The data: Begin
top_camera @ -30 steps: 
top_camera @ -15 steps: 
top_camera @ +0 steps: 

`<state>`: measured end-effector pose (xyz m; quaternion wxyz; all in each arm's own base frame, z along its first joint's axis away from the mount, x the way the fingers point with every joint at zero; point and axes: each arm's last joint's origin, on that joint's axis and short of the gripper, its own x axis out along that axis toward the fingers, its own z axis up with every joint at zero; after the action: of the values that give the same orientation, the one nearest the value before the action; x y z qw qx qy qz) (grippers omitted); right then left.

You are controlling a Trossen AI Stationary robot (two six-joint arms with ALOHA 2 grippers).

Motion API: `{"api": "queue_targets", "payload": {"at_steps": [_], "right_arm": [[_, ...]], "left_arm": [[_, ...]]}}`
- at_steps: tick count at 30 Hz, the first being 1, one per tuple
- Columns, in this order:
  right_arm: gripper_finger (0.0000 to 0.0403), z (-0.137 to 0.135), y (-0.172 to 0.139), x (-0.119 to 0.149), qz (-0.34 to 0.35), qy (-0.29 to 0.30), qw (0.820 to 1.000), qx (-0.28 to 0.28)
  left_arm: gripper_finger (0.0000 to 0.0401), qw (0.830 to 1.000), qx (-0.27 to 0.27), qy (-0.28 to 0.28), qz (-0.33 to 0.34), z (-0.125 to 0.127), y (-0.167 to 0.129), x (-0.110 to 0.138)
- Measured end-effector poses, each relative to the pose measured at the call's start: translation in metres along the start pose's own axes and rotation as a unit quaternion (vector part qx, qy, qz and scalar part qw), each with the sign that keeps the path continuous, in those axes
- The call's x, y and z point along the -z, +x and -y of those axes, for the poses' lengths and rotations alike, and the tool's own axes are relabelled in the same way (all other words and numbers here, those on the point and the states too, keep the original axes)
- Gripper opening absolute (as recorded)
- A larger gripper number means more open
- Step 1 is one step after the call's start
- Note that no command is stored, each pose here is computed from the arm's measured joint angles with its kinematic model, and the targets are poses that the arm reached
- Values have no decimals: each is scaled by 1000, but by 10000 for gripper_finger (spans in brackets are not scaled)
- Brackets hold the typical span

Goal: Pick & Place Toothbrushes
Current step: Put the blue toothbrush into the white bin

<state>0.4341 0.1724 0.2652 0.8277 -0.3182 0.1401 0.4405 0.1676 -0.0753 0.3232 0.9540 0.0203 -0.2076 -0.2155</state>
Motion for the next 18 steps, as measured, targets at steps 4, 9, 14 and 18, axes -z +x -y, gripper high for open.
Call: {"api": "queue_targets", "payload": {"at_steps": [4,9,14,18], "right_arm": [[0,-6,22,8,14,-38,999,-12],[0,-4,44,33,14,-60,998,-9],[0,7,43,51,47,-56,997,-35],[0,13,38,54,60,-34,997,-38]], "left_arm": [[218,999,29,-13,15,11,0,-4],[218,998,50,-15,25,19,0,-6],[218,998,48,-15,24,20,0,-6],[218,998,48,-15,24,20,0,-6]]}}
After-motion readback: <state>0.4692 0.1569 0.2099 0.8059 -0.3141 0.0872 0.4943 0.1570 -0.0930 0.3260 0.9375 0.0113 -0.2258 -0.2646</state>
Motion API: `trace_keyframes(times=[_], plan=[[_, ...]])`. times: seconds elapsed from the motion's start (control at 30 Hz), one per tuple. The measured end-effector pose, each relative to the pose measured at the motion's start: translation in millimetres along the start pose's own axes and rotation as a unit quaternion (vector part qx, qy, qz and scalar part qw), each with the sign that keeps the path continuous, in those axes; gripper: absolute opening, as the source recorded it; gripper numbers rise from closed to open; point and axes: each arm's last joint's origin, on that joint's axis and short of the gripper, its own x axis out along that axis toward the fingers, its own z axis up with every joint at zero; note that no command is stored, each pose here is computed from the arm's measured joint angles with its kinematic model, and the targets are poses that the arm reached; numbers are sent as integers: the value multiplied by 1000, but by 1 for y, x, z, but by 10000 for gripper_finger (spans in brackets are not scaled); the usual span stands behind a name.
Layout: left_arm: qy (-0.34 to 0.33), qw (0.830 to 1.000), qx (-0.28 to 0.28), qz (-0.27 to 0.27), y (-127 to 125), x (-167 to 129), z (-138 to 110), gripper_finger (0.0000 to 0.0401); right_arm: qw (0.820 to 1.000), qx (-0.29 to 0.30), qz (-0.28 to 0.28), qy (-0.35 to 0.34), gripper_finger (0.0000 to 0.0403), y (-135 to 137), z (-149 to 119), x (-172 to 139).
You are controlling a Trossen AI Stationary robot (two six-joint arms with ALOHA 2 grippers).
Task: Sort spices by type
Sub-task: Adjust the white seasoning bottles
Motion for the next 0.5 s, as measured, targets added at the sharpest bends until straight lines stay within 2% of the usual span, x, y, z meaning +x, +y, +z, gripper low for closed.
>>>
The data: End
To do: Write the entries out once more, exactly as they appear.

Reply to the exercise:
top_camera @ -30 steps: 
top_camera @ -15 steps: 
top_camera @ +0 steps: 

`<state>`: measured end-effector pose (xyz m; quaternion wxyz; all in each arm's own base frame, z along its first joint's axis away from the mount, x the way the fingers point with every joint at zero; point and axes: each arm's last joint's origin, on that joint's axis and short of the gripper, its own x axis out along that axis toward the fingers, its own z axis up with every joint at zero; after the action: of the values that give the same orientation, the one nearest the value before the action; x y z qw qx qy qz) (grippers omitted); right then left.

You are controlling a Trossen AI Stationary robot (two six-joint arms with ALOHA 2 grippers).

Motion API: `{"api": "queue_targets", "payload": {"at_steps": [_], "right_arm": [[_, ...]], "left_arm": [[_, ...]]}}`
- at_steps: tick count at 30 Hz, the first being 1, one per tuple
- Columns, in this order:
  right_arm: gripper_finger (0.0000 to 0.0403), z (-0.137 to 0.135), y (-0.172 to 0.139), x (-0.119 to 0.149), qz (-0.34 to 0.35), qy (-0.29 to 0.30), qw (0.820 to 1.000), qx (-0.28 to 0.28)
  left_arm: gripper_finger (0.0000 to 0.0401), qw (0.830 to 1.000), qx (-0.27 to 0.27), qy (-0.28 to 0.28), qz (-0.33 to 0.34), z (-0.125 to 0.127), y (-0.167 to 0.129), x (-0.110 to 0.138)
- Measured end-effector poses, each relative to the pose measured at the call's start: translation in metres along the start pose's own axes and rotation as a unit quaternion (vector part qx, qy, qz and scalar part qw), each with the sign that keeps the path continuous, in those axes
- The call's x, y and z point along the -z, +x and -y of those axes, for the poses' lengths and rotations alike, and the tool's own axes are relabelled in the same way (all other words and numbers here, those on the point and the states too, keep the original axes)
- Gripper opening absolute (as recorded)
- A larger gripper number means more open
- Step 1 is one step after the call's start
- Note that no command is stored, each pose here is computed from the arm's measured joint angles with its kinematic model, and the targets are poses that the arm reached
- Values have no decimals: each is scaled by 1000, but by 10000 for gripper_finger (spans in brackets are not scaled)
- Brackets hold the typical span

Goal: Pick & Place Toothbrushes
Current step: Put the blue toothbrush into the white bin

<state>0.4341 0.1724 0.2652 0.8277 -0.3182 0.1401 0.4405 0.1676 -0.0753 0.3232 0.9540 0.0203 -0.2076 -0.2155</state>
Motion for the next 18 steps, as measured, targets at steps 4, 9, 14 and 18, axes -z +x -y, gripper high for open.
Call: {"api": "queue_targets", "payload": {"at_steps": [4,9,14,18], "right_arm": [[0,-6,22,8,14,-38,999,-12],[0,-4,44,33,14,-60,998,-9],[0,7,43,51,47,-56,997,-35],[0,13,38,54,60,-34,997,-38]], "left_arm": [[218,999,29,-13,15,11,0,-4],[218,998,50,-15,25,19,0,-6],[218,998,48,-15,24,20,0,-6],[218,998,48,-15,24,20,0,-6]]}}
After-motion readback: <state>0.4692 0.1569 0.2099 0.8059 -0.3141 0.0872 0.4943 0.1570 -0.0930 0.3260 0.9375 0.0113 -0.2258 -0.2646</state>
Motion API: `trace_keyframes(times=[_], plan=[[_, ...]])`. times: seconds elapsed from the motion's start (control at 30 Hz), one per tuple. The measured end-effector pose, each relative to the pose measured at the motion's start: translation in millimetres along the start pose's own axes and rotation as a unit quaternion (vector part qx, qy, qz and scalar part qw), each with the sign that keeps the path continuous, in those axes; gripper: absolute opening, as the source recorded it; gripper numbers rise from closed to open; point and axes: each arm's last joint's origin, on that joint's axis and short of the gripper, its own x axis out along that axis toward the fingers, its own z axis up with every joint at zero; note that no command is stored, each pose here is computed from the arm's measured joint angles with its kinematic model, and the targets are poses that the arm reached; numbers are sent as integers: the value multiplied by 1000, but by 1 for y, x, z, but by 10000 for gripper_finger (spans in brackets are not scaled); the usual span stands behind a name.
Layout: left_arm: qy (-0.34 to 0.33), qw (0.830 to 1.000), qx (-0.28 to 0.28), qz (-0.27 to 0.27), y (-127 to 125), x (-167 to 129), z (-138 to 110), gripper_finger (0.0000 to 0.0401); right_arm: qw (0.820 to 1.000), qx (-0.29 to 0.30), qz (-0.28 to 0.28), qy (-0.35 to 0.34), gripper_finger (0.0000 to 0.0403), y (-135 to 137), z (-149 to 119), x (-172 to 139).
You are controlling a Trossen AI Stationary robot (two six-joint arms with ALOHA 2 grippers).
Task: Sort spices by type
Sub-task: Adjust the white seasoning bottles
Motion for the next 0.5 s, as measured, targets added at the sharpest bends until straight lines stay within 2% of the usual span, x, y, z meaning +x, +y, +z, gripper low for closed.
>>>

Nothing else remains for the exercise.